The millet system

I’m used to nostalgia for the Ottoman Empire in Turkey, particularly among religious and conservative circles. Nationalists like the “Turks carrying forth the banner of Islam” bit; the religious like to think of the Empire as a time when Islam was properly dominant.

The funny thing is, I run into praise for the Ottoman Empire’s “millet system,” in which subjects of the Empire were organized into semi-autonomous religious communities, from some unlikely quarters as well. Recently I was reading something by Noam Chomsky on the Middle East. He made some astute comments on how modern nation-states almost inevitably oppress ethnic minorities in much of the world. But then, he also remarked that the peoples of the Middle East might be better off under something like the old Ottoman millet system. Different ethnic and religious communities could then remain distributed in a very mixed fashion over geographic territories. They’d be autonomous, and a nationalism of a central state apparatus wouldn’t create second-class citizens.

Interestingly, may Islamic political thinkers suggest something similar: that the communal arrangements of classical Islamic states is an alternative, perhaps even more viable model, of multiculturalism. Instead of imposing secular individualism, a millet system would respect primary religious identities, allowing communities to fully live out their religious commitments under their own religious laws.

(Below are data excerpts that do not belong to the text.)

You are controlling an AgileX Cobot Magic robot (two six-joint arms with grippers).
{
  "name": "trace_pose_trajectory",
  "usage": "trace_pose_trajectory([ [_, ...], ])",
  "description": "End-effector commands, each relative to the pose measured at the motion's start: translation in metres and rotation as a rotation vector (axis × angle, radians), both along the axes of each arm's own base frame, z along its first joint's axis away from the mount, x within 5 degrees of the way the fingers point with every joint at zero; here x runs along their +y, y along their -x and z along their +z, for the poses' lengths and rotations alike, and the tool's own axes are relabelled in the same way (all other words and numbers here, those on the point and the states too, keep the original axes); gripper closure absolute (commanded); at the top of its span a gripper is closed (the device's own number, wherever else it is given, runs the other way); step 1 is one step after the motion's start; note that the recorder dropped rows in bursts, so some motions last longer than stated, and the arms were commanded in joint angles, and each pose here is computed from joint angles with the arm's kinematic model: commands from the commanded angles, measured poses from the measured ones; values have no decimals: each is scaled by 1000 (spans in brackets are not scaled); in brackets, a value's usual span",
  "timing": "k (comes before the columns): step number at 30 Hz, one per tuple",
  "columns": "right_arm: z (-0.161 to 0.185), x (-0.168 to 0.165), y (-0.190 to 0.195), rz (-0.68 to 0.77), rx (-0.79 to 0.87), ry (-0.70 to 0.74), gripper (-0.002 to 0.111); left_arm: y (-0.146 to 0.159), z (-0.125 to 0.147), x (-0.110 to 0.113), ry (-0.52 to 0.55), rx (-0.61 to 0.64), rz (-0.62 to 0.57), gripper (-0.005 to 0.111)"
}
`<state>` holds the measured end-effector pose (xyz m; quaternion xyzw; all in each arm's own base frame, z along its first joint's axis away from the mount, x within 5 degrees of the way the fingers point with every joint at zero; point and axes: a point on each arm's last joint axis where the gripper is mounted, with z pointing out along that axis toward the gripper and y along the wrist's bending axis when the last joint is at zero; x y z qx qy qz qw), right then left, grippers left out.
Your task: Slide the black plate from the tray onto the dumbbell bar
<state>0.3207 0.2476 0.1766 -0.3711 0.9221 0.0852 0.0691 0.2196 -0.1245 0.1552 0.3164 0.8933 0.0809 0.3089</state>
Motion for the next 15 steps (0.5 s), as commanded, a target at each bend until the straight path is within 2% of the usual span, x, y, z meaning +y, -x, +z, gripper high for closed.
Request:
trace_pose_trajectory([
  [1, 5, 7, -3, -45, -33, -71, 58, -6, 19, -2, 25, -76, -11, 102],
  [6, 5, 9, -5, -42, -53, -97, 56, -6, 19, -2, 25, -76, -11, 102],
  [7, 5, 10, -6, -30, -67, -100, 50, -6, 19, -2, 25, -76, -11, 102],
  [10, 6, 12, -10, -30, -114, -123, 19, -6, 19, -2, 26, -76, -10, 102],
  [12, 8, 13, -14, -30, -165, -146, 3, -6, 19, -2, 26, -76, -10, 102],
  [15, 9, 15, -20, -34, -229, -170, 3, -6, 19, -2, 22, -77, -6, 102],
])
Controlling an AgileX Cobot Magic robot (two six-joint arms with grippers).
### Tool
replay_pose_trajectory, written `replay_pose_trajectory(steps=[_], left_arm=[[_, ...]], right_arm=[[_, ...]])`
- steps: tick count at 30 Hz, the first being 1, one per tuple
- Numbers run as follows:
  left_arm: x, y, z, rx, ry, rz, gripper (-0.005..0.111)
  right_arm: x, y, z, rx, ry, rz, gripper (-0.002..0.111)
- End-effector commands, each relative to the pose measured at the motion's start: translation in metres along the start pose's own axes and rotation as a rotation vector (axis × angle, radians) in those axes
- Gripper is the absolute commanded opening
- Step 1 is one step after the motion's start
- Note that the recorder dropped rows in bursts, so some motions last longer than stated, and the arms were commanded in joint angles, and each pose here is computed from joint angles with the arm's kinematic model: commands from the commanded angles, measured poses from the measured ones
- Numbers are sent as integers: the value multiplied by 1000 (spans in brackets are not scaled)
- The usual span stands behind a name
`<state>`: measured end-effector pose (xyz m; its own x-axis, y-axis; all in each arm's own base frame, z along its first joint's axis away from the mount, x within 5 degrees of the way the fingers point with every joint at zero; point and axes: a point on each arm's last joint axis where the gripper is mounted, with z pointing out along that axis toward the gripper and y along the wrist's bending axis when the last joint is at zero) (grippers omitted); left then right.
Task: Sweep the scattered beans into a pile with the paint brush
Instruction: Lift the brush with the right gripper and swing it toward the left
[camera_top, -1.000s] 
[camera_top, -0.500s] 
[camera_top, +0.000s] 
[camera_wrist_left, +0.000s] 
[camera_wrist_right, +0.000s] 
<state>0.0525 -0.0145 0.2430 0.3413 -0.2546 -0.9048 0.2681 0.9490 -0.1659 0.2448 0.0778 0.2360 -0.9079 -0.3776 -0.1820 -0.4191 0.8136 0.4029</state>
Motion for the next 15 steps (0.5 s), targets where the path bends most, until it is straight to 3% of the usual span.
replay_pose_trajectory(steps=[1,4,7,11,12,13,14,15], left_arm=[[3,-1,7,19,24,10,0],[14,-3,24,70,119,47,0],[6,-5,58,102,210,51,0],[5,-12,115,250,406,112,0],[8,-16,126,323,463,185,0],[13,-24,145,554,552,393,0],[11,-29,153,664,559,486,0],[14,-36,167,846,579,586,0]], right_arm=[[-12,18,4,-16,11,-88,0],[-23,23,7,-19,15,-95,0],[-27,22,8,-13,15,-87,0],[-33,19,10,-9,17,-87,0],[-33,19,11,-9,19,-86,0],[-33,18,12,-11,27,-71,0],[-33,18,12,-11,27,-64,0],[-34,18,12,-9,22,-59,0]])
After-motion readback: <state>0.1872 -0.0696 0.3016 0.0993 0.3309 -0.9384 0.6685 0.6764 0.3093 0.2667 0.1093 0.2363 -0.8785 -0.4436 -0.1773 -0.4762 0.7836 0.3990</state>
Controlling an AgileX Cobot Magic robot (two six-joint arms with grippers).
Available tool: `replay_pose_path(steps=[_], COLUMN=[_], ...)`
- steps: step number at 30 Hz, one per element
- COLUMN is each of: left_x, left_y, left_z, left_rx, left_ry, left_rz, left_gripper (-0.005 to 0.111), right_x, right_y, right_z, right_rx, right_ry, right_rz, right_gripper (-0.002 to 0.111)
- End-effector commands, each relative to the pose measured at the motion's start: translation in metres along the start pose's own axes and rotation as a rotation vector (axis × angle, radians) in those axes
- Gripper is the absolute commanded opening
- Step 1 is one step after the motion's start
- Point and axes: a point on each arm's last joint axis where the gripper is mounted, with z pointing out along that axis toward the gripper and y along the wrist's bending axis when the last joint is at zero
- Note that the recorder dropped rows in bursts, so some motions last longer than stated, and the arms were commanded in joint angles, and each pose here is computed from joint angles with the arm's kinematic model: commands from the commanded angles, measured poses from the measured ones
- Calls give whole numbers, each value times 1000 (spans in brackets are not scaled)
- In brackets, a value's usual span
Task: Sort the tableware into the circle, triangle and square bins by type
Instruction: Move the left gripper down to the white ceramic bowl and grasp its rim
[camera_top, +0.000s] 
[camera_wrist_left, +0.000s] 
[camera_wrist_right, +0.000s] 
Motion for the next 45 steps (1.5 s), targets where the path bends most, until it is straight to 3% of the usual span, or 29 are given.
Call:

From a conservative Muslim perspective, I can see the attraction. And yes, this is an alternative way to keep the peace and to be multicultural and all that. But however much I share the distrust of nationalism shown by many secular liberals and leftists, I think sympathy to the millet system is a bit naive. Whatever its merits, an Ottoman-style arrangement of autonomous religious and ethnic communities would hardly be a good environment for secular, cosmopolitan people. What “community” are we supposed to belong to? Some Muslim political thinkers suggest that there could be a separate “secular community” with its own laws. But it’s hard to get the sort of coherence and cohesiveness among modern secular people as among religious communitarians. A millet system means communities living under the petty tyranny of their local priests, mullahs, and rabbis. Modern secular individualists generally like to avoid that sort of thing.

The benefits of a communally organized polity with a distant peacekeeper central authorityalso seem exaggerated. There is a reason most subject populations welcomed the demise of the Ottoman Empire. Is the system at all workable without a premodern economy, highly religious peasant populations, Islam as the privileged religion of the rulers, and the threat of imperial violence? I can understand frustration with the way the nation-state model has been imposed on many geographies with sometimes disastrous results. But still, this sort of state seems to go with the territory of being modern. I’m all for thinking about alternatives, but nostalgia for religiously defined Empires based on oppressing peasants seems an odd way to go about it.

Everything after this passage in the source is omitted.